* **Your objective**
The answer must be a single number: the count of lines below that contain the string "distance".

* **Study material**

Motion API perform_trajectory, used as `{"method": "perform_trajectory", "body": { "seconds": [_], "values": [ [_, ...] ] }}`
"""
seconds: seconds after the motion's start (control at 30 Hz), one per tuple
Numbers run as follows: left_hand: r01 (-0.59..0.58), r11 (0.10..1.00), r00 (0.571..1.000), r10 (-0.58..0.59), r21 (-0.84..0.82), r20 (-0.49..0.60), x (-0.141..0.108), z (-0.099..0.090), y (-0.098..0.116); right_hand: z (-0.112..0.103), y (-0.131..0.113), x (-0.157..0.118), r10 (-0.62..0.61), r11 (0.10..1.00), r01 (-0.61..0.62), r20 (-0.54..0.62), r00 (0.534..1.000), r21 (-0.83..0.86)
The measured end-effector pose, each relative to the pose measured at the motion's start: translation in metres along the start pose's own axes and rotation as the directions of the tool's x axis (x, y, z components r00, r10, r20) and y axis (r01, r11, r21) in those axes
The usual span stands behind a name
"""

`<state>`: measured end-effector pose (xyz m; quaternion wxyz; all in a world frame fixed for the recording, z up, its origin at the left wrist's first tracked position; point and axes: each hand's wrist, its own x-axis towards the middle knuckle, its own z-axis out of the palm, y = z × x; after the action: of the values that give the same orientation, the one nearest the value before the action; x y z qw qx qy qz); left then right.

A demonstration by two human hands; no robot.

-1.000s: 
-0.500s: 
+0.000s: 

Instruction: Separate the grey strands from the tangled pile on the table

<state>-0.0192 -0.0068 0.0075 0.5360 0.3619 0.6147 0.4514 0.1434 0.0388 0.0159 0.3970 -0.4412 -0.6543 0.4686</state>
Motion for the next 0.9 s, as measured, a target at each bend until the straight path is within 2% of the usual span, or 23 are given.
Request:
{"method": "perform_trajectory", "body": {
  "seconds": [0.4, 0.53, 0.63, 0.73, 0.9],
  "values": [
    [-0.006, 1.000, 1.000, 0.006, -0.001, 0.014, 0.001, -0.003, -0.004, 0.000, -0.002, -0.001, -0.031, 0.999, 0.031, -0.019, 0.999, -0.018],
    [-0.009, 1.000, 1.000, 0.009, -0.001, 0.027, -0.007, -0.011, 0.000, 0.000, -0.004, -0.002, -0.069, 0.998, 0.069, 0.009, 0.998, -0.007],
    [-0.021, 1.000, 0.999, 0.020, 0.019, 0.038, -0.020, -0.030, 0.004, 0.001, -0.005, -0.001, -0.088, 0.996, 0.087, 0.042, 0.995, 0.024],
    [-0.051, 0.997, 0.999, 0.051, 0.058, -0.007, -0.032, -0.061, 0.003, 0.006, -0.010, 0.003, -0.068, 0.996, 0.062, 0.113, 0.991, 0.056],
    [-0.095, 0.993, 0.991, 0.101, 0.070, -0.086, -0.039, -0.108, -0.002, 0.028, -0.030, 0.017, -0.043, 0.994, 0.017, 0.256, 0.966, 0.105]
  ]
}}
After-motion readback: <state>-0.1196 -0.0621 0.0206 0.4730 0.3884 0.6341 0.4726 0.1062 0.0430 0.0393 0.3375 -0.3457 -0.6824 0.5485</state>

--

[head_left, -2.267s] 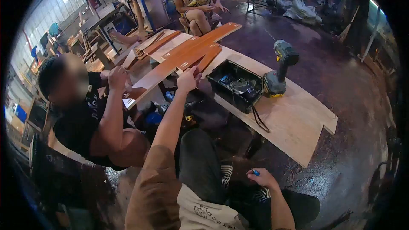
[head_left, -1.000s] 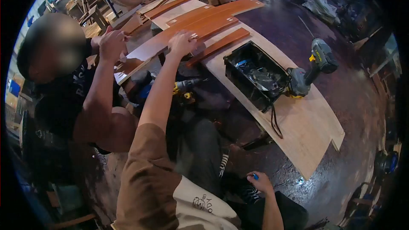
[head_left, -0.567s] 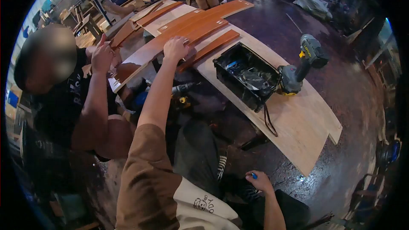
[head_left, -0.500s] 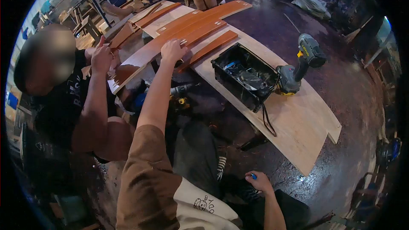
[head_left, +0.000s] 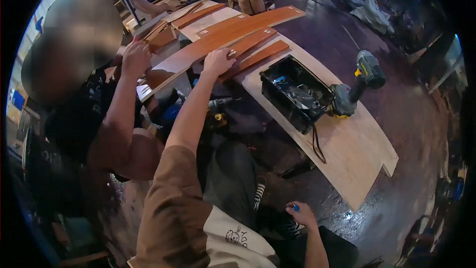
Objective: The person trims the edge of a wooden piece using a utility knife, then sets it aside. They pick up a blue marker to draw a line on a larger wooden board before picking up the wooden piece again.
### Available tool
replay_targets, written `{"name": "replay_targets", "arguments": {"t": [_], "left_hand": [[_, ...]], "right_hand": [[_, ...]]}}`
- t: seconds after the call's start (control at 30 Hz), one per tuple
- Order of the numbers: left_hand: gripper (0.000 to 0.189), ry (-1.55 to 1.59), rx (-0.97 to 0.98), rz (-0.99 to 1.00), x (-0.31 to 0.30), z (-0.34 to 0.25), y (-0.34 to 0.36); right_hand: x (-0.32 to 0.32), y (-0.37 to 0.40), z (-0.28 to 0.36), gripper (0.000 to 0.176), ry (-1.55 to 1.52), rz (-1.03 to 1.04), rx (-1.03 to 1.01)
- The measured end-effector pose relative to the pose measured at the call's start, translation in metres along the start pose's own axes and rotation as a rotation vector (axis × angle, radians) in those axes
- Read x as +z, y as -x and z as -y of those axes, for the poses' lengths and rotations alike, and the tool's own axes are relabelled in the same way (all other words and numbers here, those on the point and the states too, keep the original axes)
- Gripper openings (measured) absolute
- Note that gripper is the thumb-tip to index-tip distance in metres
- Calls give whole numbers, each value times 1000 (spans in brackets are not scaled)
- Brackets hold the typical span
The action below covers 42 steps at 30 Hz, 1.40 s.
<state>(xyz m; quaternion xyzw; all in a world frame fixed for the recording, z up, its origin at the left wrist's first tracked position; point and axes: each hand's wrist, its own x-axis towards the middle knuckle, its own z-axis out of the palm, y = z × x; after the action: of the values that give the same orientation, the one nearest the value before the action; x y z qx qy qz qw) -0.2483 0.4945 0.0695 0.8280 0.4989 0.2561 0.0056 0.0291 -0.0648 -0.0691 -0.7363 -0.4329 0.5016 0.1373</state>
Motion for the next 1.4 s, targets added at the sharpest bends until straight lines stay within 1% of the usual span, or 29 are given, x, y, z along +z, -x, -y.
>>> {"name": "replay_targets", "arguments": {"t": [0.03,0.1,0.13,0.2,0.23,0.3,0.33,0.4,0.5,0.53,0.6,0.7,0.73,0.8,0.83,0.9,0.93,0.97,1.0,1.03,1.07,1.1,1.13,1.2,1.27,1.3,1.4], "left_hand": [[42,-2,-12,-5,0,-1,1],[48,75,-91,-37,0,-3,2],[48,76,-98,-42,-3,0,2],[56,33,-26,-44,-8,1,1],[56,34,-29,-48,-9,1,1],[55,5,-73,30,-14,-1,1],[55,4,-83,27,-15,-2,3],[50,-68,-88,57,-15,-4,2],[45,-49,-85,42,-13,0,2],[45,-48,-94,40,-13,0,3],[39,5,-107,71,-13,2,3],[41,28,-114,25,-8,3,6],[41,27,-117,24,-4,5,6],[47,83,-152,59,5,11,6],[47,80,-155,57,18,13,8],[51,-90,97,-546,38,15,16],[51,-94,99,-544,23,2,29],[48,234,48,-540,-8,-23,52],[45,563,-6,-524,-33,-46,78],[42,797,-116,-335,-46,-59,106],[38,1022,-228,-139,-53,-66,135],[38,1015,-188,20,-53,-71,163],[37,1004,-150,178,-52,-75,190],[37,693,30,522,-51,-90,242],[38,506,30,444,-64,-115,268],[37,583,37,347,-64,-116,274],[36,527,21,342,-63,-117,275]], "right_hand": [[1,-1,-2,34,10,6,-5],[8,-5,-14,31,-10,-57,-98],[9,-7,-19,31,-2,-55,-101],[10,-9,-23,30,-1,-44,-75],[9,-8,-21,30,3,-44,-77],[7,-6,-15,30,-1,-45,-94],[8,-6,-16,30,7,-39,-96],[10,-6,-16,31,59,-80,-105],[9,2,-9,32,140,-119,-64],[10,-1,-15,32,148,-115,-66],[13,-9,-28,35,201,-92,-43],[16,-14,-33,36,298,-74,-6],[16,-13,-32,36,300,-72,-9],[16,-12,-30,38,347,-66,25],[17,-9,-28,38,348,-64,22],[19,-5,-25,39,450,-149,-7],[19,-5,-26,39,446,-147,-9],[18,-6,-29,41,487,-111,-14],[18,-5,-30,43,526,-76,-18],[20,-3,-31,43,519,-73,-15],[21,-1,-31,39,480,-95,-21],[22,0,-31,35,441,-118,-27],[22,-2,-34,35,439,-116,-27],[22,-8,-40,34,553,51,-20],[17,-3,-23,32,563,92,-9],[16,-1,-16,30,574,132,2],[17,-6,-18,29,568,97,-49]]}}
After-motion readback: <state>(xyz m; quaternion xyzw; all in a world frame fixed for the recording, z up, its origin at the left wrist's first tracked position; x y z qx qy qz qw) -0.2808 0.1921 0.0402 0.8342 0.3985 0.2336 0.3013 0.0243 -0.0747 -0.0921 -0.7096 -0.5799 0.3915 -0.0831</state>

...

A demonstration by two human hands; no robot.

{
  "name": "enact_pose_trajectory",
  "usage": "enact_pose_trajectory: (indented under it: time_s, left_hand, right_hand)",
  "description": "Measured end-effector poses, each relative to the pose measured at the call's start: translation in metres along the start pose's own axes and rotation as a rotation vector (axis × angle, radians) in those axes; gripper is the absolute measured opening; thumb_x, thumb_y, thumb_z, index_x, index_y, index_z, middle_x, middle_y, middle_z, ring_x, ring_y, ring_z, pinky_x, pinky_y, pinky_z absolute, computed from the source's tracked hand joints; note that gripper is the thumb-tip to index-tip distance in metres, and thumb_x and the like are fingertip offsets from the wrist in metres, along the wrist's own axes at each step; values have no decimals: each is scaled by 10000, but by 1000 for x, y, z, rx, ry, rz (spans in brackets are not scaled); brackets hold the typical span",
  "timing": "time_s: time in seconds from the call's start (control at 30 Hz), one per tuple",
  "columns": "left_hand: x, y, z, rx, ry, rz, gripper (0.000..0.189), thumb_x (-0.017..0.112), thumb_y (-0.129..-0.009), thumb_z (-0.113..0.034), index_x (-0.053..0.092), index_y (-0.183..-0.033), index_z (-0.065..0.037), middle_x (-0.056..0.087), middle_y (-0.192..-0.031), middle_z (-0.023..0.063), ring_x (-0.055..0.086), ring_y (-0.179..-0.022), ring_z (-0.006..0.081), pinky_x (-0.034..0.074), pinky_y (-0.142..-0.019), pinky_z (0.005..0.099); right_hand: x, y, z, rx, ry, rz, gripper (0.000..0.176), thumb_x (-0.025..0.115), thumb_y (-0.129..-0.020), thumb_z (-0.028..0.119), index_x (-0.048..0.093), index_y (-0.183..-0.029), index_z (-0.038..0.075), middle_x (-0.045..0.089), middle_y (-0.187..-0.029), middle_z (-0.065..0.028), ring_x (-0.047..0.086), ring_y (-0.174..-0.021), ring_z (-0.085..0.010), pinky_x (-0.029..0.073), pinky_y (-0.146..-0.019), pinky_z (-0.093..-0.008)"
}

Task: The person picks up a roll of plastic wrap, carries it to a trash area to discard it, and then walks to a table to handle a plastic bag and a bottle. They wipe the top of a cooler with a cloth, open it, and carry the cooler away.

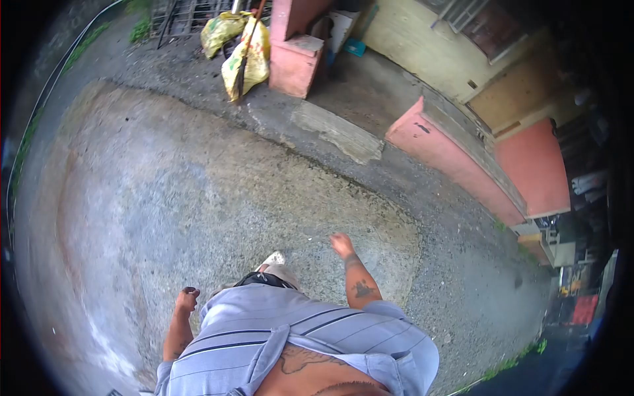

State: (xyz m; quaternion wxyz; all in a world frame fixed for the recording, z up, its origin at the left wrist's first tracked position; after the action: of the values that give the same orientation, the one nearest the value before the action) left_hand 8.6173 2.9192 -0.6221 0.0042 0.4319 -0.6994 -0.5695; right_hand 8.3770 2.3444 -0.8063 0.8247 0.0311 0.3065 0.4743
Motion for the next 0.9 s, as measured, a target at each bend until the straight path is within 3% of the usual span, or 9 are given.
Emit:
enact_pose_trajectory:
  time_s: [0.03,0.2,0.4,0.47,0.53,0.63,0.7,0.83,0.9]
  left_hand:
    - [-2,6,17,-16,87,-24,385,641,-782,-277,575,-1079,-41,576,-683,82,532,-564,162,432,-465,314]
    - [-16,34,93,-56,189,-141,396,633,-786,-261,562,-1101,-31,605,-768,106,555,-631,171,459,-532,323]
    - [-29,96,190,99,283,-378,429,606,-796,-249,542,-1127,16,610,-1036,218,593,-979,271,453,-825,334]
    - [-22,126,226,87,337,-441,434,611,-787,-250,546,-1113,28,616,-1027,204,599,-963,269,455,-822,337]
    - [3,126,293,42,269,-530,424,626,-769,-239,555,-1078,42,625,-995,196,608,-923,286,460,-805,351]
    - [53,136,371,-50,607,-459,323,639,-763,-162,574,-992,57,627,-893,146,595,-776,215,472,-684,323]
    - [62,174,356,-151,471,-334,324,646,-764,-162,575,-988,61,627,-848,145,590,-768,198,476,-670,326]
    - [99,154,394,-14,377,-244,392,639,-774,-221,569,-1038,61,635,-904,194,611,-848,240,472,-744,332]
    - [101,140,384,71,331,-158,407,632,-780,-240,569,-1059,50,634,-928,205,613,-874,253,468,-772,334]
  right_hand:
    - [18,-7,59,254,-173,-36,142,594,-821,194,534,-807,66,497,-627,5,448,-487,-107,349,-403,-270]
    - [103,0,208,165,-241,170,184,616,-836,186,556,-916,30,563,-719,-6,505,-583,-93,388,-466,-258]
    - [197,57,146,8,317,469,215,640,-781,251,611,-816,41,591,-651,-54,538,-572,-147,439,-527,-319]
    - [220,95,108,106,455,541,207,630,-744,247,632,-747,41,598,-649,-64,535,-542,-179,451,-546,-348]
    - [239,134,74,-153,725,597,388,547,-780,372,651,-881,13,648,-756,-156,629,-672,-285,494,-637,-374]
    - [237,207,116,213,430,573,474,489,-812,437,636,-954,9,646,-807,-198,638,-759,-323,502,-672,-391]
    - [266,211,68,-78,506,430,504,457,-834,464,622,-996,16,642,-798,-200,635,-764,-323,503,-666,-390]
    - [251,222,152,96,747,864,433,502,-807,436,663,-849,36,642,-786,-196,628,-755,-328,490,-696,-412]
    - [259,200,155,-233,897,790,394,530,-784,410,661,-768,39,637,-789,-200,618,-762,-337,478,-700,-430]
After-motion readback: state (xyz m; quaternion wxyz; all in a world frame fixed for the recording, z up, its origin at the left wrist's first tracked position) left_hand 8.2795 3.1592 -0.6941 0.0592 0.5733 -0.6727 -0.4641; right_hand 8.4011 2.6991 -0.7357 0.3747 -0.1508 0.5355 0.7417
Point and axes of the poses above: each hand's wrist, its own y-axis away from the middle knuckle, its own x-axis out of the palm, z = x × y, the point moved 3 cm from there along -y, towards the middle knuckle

* **Response to the task**
2